Here's a post where ZOMGVTEK did something similar, but without the clips:



ZOMGVTEK said:


> I cut some 1/16" Acetal for the chute, and that didn't really work out. It was too stiff to jam it into the corners up top without bowing the chute itself out bad. It could be formed to the correct shape so it won't want to spring back to flat and bow the chute out, but my brief attempts didn't work well. I thought I had a picture of it installed, but I don't. I do have one of what it looks like cut.
> 
> 
> 
> ...


----------



## YSHSfan (Jun 25, 2014)

The liners on the Yamahas are actually teflon and not UHMW plastic.
They are held in place by hold down plates and mechanical fasteners.


----------



## ZOMGVTEK (Sep 25, 2014)

I've had the liner in 2 years now. Works great, never had an issue, its been holding up quite well. It absolutely makes an impact to how the thing throws the flakes. When theres very little snow, it used to kinda spray it out, but now it will throw a nice thin ribbon out moderately far.

My chute was well worn being as the machine is ~20 years old. I assume it will have less impact on a machine with nice smooth paint.


----------



## tabora (Mar 1, 2017)

Perhaps the chute liner from a similar Yamaha machine could be modified slightly to fit... It looks like the YT1332ED chute liner might work in the HSS1332ATD chute with some tweaking.​


----------



## TomHodge (Dec 19, 2017)

Anyone ever try this product from rustoleum?


----------



## Kielbasa (Dec 21, 2013)

I like the idea and it looks like it works really well. But...

The work that is involved to get the reults and then I can imagine the price just does not make too much sense to me. Mixing, needing a respirator, a sprayer along with 2 different chemicals? 

A coat or 2 or 3 of wax does just fine for me. 



TomHodge said:


> Anyone ever try this product from rustoleum?
> https://www.youtube.com/watch?v=pswCROkMZOA


----------



## Marlow (Dec 17, 2016)

Crazy carpet is what people commonly use here. I am sure a lot of you used to slide on them as a kid.


----------



## RedOctobyr (Mar 2, 2014)

Thanks for the reminder about the sled name. Googling found Flexible Flyer Flying Carpet roll-up sleds, which the DoItBest hardware stores apparently sell for $4, with free shipping to the store. Amazon is about $12, for comparison. So I've got one coming, not sure when I'll get to try installing it, though. 

https://www.doitbest.com/products/8...MI1fHM38Dp2AIVj1p-Ch35CwN4EAQYASABEgIfNPD_BwE

I'll have to do some reading on suggested ways to get a liner to fit, and to secure it. For initial testing purposes, I'd prefer to start without having to drill extra holes in the chute. 

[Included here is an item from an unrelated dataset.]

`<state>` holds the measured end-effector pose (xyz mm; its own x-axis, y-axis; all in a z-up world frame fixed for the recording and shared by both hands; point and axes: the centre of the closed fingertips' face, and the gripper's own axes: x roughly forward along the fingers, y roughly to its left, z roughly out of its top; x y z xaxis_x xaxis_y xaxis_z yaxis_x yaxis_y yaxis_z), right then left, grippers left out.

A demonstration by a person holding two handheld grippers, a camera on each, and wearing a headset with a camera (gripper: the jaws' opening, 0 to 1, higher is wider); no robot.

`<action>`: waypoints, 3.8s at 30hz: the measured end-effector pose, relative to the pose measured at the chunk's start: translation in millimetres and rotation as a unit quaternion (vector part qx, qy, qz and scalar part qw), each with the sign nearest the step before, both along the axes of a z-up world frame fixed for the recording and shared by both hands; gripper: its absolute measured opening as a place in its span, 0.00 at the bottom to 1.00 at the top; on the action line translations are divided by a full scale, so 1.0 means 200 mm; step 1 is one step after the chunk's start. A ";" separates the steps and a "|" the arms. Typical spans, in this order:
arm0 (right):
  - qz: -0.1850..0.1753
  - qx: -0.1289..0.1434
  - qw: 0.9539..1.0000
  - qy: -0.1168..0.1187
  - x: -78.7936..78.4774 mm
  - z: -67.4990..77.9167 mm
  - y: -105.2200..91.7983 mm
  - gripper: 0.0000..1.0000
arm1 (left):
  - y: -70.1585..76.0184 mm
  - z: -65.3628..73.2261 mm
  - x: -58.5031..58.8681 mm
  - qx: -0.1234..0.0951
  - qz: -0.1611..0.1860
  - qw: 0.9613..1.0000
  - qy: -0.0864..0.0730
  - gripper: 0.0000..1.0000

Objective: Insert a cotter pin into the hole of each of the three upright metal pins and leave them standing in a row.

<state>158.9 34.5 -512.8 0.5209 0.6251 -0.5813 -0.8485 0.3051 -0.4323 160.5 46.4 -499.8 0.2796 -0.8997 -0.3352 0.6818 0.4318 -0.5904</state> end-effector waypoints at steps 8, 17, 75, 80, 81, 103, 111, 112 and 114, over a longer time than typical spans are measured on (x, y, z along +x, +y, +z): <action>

It'll be going on an Ariens with a tall chute, and chipped paint (ideally, I'd touch up the paint before adding the liner). I've never had problems with snow sticking inside the chute. But a more-slippery surface could only help improve your throwing distance, in addition to hopefully reducing sticking.


----------



## Marlow (Dec 17, 2016)

Some type of adhesive should do the trick I would think. 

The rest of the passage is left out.